The original creation of the EU national lists of registered varieties and the subsequent ban on anyone selling seeds that were not on that list has been damaging to the availability of vegetable seed particularly. However it does appear that the latest directive has redressed that balance a little with exemptions on registering and selling varieties for smaller businesses of fewer than 10 employees or a (Euro) €2 million turnover.
We hope this will make it easier for those maintaining heritage seed varieties and current open pollinated crops, but there remains a high burden of red tape and fees for new varieties that are likely to increase cost of seed and further polarised the gap between the amateur or small scale professional seed producer and the ever growing global seed businesses.
Years ago when the issue of genetically modified plants was first raised, biotech companies proposed what was called a ‘terminator’ seed. A plant that produced sterile seeds. This too was for the benefit and protection of business and in 2001 the proposed us of terminator seeds was abandoned.
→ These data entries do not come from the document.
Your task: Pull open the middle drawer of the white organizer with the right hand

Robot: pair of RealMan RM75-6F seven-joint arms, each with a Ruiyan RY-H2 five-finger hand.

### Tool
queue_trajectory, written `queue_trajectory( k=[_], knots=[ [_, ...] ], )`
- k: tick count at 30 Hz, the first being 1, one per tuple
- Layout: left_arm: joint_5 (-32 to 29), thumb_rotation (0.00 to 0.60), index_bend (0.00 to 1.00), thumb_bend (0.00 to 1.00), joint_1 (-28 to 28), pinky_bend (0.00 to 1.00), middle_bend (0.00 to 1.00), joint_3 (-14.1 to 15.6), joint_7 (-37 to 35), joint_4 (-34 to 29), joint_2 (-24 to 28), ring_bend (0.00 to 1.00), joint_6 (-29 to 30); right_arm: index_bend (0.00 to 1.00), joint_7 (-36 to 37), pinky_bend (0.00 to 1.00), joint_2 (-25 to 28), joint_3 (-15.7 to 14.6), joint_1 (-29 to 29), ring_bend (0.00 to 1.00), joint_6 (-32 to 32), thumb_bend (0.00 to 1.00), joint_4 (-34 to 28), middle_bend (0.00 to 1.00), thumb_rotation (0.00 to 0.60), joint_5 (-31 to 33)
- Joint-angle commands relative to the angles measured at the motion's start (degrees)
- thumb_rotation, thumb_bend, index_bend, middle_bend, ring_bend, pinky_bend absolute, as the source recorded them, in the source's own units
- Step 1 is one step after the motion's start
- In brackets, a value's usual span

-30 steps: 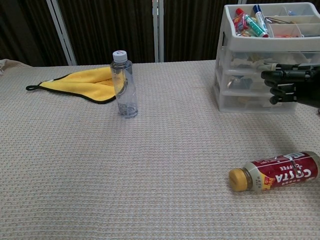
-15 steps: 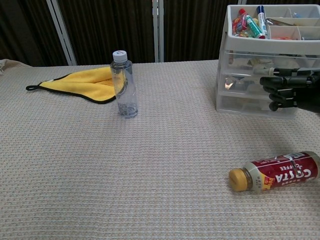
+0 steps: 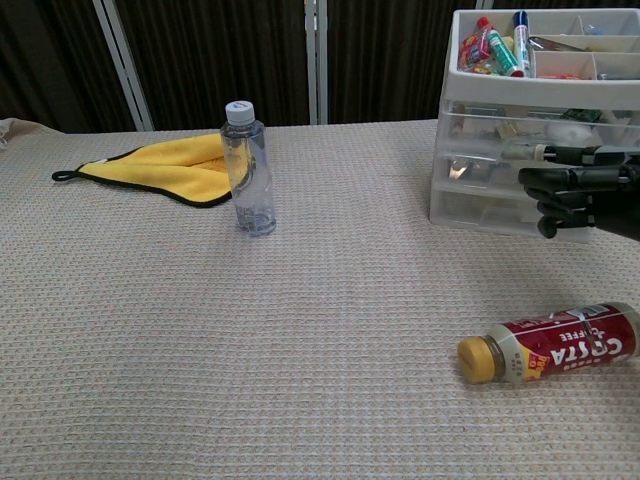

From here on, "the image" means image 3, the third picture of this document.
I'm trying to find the clear plastic water bottle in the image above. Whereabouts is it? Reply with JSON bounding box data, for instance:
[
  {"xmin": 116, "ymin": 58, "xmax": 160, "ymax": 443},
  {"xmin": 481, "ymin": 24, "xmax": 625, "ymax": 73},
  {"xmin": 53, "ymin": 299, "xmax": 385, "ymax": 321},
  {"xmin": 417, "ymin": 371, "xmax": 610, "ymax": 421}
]
[{"xmin": 220, "ymin": 100, "xmax": 278, "ymax": 237}]

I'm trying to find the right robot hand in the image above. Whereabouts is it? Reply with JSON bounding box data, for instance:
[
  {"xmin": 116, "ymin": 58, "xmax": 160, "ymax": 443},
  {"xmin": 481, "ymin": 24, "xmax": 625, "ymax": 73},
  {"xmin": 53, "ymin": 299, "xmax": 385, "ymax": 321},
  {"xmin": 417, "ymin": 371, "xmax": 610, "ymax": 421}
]
[{"xmin": 517, "ymin": 144, "xmax": 640, "ymax": 240}]

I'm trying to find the yellow microfiber cloth black trim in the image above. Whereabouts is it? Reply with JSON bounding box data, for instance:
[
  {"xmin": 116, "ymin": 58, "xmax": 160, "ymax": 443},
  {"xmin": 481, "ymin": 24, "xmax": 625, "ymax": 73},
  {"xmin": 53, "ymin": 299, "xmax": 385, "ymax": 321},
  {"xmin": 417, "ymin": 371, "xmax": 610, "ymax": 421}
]
[{"xmin": 51, "ymin": 132, "xmax": 236, "ymax": 210}]

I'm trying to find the white marker blue cap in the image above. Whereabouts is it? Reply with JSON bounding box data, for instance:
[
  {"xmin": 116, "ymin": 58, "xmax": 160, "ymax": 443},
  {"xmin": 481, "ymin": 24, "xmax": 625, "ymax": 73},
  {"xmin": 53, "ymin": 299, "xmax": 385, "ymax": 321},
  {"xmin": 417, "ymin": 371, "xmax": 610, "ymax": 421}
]
[{"xmin": 512, "ymin": 10, "xmax": 533, "ymax": 76}]

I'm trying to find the beige woven tablecloth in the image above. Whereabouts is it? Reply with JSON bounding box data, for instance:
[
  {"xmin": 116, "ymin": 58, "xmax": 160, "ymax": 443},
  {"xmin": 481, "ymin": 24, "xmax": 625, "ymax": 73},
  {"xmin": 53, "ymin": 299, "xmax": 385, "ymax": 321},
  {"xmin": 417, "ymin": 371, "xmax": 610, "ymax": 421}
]
[{"xmin": 0, "ymin": 117, "xmax": 640, "ymax": 480}]

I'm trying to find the green marker red cap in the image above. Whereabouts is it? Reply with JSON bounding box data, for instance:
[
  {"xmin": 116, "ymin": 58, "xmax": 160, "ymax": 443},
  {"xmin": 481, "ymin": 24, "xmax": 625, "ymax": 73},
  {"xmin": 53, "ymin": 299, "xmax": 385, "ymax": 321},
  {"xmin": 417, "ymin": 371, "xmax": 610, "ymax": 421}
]
[{"xmin": 475, "ymin": 16, "xmax": 525, "ymax": 79}]

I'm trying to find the white cotton wad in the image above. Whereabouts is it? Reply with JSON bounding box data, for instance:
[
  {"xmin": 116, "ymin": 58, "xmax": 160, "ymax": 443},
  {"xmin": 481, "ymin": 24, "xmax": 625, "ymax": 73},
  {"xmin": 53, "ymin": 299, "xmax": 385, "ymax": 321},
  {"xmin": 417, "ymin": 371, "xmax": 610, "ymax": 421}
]
[{"xmin": 544, "ymin": 122, "xmax": 592, "ymax": 145}]

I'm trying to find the white plastic drawer organizer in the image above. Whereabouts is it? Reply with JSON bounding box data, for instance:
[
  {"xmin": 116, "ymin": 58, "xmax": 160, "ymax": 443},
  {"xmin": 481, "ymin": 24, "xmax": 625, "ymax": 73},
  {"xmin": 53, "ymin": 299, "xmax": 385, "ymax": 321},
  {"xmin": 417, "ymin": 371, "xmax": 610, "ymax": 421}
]
[{"xmin": 428, "ymin": 8, "xmax": 640, "ymax": 245}]

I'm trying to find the red Costa coffee bottle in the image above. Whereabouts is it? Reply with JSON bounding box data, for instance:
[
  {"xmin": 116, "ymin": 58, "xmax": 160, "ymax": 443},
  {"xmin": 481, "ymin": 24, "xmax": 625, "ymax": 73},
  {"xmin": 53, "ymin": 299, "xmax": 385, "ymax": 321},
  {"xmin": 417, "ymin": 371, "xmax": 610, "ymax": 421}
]
[{"xmin": 457, "ymin": 301, "xmax": 640, "ymax": 385}]

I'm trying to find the colourful red candy packet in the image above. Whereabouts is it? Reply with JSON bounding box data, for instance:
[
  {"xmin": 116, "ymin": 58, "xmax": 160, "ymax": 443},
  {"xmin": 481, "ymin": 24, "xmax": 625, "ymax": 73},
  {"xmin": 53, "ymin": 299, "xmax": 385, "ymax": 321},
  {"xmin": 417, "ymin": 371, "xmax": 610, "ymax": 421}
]
[{"xmin": 458, "ymin": 27, "xmax": 495, "ymax": 75}]

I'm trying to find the black folding screen white frame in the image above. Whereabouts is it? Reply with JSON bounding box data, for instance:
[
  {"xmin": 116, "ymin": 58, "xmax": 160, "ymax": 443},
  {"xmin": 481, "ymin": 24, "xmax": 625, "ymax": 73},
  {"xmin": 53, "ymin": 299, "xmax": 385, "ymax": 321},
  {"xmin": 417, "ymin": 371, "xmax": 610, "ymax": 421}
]
[{"xmin": 0, "ymin": 0, "xmax": 640, "ymax": 134}]

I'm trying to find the clear plastic storage bin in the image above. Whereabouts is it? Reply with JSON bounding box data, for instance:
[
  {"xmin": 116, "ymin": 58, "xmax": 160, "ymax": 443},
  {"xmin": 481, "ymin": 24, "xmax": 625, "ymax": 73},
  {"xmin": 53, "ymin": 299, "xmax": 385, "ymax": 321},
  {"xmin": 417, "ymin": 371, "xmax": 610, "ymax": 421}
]
[{"xmin": 438, "ymin": 98, "xmax": 640, "ymax": 152}]
The self-destructing terminator gene could have answered some of the concerns about armers spreading GM crops by planting saved seeds. Though since farmers are not able to save their own F1 or GM seed anyway the power it placed in the hands of the seed company may not have been substantially different to what is is today.
Seeds are our future
What does all legal wrangling have to do with the average consumer? The loss of biodiversity of our seed supply eventually leads to a lack of diversity on our farms and in our food supply, as food shortages become more prevalent and global weather less predictable this is a serious concern.
The Food and Agriculture Organization of the UN (FAO) estimates that “Since the 1900s, some 75 percent of plant genetic diversity has been lost as farmers worldwide have left their multiple local varieties and landraces for genetically uniform, high-yielding varieties.
While even some open pollinated varieties still available are not always properly maintained by proper selection and breeding, as a result we have been getting reports of varieties not performing as well as they previously have The proposed EU regulation might slow that decline but ultimately we need to remove patent control from all global seed regulations.
There is now sufficient consumer protection legislation that did not exist when seed regulations were first dreamt up. And with electronic communications being so quick and immediate, seed companies not providing decent seed of good varieties will soon go out of business.
For growers, our increasingly erratic climate means that uniform F1s or GM crops will make them more vulnerable. A drought resistant variety is no good if you can’t predict whether you will be flooded or parched and even the global seed companies require constant new stock of genetic material from which to breed.
The new NIAB wheat variety bred from ancient seed that may give up to 30% increase in yield is a classic recent example. While Martin Wolfe in Suffolk has been doing long-term experiments with wheat populations that show good resilience to seasonal variation.
Ultimately we all rely on as wide a genetic diversity as possible to provide long-term food security in the face of increasingly difficult growing conditions.